- [YOUR ASSIGNMENT] Which of the lines below holds the string "Please"? Copy every line that does.

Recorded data
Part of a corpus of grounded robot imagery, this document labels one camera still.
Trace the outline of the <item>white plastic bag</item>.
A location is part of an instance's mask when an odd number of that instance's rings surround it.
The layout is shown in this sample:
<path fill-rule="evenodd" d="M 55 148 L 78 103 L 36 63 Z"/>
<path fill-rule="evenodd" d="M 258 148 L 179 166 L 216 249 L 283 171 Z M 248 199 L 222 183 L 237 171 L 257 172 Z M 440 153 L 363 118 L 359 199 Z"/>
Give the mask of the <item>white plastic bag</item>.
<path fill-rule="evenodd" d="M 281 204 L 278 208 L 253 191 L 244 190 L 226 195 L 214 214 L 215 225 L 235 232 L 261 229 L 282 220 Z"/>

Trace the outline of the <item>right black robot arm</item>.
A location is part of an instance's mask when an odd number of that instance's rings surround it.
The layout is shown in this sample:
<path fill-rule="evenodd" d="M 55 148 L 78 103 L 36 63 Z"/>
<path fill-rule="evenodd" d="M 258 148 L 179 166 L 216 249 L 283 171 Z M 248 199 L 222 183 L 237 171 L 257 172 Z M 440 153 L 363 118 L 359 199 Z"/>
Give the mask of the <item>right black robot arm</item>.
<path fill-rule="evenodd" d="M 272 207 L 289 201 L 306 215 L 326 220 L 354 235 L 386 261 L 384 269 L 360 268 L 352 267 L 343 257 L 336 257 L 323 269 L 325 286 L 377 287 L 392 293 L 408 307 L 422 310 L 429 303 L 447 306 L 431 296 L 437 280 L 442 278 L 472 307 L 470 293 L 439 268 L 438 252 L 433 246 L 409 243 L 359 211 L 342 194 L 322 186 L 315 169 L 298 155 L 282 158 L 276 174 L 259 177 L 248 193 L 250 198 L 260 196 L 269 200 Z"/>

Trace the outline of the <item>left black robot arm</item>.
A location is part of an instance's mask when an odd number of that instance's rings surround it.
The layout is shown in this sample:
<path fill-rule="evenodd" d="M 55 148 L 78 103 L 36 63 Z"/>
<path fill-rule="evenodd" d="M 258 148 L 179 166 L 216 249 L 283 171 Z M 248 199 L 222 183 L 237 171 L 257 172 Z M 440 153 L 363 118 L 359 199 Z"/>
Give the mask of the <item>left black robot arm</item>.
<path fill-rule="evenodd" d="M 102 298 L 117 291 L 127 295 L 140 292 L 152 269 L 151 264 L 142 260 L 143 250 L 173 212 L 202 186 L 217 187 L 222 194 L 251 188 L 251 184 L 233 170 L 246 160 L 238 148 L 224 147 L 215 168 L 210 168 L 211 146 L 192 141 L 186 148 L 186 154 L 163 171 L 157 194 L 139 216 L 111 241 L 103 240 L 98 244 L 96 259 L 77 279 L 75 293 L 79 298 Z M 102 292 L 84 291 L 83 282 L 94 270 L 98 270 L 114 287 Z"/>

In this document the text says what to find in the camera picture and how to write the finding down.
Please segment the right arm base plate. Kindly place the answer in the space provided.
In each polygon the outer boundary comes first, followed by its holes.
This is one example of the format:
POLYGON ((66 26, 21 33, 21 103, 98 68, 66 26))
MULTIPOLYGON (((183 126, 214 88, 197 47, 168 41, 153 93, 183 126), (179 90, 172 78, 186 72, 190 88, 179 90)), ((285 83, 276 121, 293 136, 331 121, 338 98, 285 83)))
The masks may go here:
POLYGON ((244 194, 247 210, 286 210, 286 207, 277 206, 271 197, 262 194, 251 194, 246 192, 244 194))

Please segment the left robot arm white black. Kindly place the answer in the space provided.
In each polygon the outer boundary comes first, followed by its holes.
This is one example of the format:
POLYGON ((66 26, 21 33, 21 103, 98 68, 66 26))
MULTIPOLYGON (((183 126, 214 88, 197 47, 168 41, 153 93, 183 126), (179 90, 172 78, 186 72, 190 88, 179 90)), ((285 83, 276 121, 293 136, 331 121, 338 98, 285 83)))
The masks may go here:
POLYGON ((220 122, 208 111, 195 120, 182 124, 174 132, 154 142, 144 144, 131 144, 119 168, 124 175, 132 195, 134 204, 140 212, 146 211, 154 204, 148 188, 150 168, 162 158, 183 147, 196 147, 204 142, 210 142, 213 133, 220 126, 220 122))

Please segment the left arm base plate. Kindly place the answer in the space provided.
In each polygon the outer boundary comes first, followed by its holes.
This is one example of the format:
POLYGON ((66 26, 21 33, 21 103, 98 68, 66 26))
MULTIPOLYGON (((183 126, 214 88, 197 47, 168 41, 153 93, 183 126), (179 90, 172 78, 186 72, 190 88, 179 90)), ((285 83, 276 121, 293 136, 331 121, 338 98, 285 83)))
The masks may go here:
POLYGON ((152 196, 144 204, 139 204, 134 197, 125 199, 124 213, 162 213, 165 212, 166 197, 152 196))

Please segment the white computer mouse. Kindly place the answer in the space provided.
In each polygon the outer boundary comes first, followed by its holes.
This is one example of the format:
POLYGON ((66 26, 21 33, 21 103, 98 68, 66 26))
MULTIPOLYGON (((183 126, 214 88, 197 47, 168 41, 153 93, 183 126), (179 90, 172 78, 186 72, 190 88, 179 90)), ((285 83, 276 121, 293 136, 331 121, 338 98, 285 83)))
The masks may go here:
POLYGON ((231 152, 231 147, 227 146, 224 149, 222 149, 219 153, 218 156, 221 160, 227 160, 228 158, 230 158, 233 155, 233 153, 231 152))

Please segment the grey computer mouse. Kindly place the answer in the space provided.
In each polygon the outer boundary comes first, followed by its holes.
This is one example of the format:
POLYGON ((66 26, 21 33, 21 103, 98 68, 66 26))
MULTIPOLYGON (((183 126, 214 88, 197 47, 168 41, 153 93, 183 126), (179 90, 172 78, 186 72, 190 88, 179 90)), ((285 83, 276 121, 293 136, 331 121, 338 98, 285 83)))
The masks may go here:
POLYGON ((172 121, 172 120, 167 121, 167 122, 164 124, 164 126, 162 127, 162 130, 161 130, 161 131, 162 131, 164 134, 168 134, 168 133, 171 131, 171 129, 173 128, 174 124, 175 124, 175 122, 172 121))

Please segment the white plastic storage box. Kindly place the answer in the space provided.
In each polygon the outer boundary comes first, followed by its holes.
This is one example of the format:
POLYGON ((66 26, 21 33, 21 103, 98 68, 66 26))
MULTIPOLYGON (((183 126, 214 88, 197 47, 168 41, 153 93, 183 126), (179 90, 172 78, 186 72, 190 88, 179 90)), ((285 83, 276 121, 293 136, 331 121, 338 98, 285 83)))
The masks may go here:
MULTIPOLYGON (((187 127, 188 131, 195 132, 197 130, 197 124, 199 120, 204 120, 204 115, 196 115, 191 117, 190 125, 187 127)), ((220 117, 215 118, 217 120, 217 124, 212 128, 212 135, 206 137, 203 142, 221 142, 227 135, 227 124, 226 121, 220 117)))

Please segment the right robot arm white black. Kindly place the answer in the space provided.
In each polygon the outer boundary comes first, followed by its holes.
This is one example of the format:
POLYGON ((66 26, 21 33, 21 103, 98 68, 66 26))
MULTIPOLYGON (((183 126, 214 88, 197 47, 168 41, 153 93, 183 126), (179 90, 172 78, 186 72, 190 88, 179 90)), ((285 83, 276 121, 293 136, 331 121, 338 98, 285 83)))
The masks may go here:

- [REPLY]
Please segment the right arm base plate. Kindly place the answer in the space provided.
Please segment the left robot arm white black. Kindly place the answer in the space provided.
Please segment the left arm base plate. Kindly place the answer in the space provided.
Please segment the white computer mouse. Kindly place the answer in the space provided.
Please segment the grey computer mouse. Kindly place the answer in the space provided.
Please segment the white plastic storage box. Kindly place the answer in the space provided.
Please segment the right robot arm white black. Kindly place the answer in the space provided.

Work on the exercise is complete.